> **Work to be completed**: Aim for an exact copy of the listing, without any images.

═══ Supplied material

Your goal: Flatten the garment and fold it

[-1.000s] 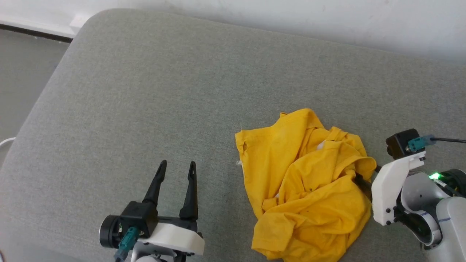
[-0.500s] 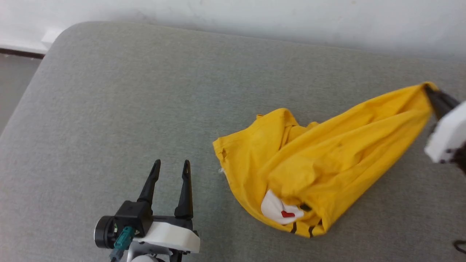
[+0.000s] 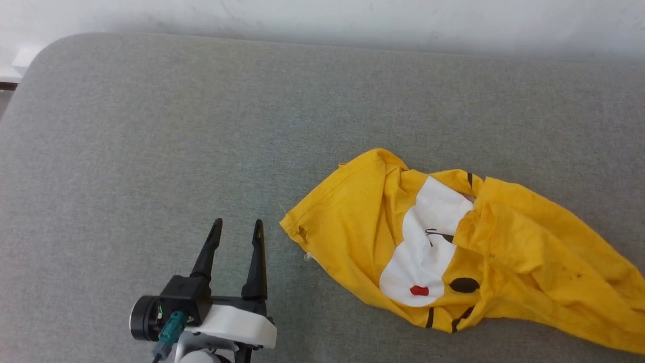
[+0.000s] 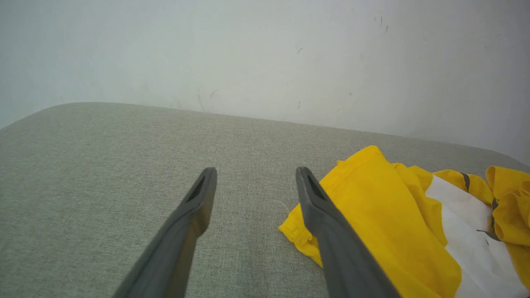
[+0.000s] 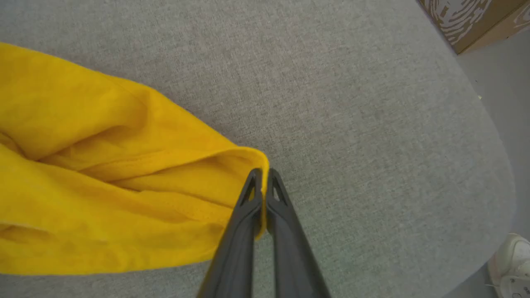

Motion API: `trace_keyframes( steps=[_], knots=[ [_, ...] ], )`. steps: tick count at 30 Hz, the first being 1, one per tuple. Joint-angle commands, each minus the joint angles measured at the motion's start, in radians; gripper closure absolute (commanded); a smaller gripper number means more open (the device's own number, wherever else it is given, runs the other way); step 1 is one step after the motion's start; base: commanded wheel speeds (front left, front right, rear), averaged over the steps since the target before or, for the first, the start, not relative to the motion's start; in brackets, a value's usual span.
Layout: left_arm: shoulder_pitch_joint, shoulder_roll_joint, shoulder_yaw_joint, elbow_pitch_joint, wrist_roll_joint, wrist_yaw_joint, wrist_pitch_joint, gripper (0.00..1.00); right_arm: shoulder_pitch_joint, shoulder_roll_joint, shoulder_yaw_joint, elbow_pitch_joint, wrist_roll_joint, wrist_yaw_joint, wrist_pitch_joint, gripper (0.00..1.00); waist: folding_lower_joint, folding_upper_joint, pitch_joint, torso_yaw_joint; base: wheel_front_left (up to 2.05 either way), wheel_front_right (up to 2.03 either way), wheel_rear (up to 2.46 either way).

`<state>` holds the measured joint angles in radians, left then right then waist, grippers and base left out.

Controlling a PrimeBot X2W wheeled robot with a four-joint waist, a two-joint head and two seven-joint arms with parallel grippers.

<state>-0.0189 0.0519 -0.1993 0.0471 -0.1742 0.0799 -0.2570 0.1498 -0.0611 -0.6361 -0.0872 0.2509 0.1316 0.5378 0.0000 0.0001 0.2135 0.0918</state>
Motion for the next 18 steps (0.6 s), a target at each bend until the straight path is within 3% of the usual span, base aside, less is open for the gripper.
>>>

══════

> **Solution to this task**:
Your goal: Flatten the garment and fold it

[-1.000s] 
[-0.500s] 
[+0.000s] 
[+0.000s] 
[+0.000s] 

Motion API: `trace_keyframes( steps=[_], knots=[ [_, ...] ], )`. steps: tick count at 30 Hz, the first being 1, one per tuple. Joint-angle commands, each minus the joint angles measured at the motion's start, in radians; gripper closure absolute (commanded); a smaller gripper number means more open (the device's own number, wherever else it is given, runs the other way); step 1 is one step after the motion's start; base: commanded wheel speeds (front left, front right, rear), averaged over the steps since the target before or, for the first, the start, not relative to the motion's start; in brackets, a value's usual span.
Layout: left_arm: shoulder_pitch_joint, shoulder_roll_joint, shoulder_yaw_joint, elbow_pitch_joint, wrist_roll_joint, wrist_yaw_joint, wrist_pitch_joint, gripper (0.00..1.00); right_arm: shoulder_pitch_joint, shoulder_roll_joint, shoulder_yaw_joint, elbow_pitch_joint, wrist_roll_joint, wrist_yaw_joint, wrist_pitch_joint, gripper (0.00..1.00); waist: folding_lower_joint, folding_upper_joint, pitch_joint, torso_yaw_joint; base: wheel_front_left (up to 2.05 either way), wheel_front_right (up to 2.03 either way), wheel_rear (up to 2.46 either way).

`<state>` holds the measured joint angles in radians, left then right then waist, grippers and base left out.

Controlling a PrimeBot X2W wheeled robot with a four-joint waist, a two-joint head and two seven-joint arms with parallel grippers.

<state>-0.0189 0.0519 -0.1993 0.0471 -0.1742 0.0799 -0.2570 0.1498 -0.0611 -0.6361 -0.0872 0.2509 0.1316 0.5378 0.0000 0.0001 0.2135 0.0918</state>
Motion for the next 18 steps (0.6 s), a target at each bend until the straight path is within 3% of the usual span, base aside, less is open for the gripper.
>>>

That makes the output complete.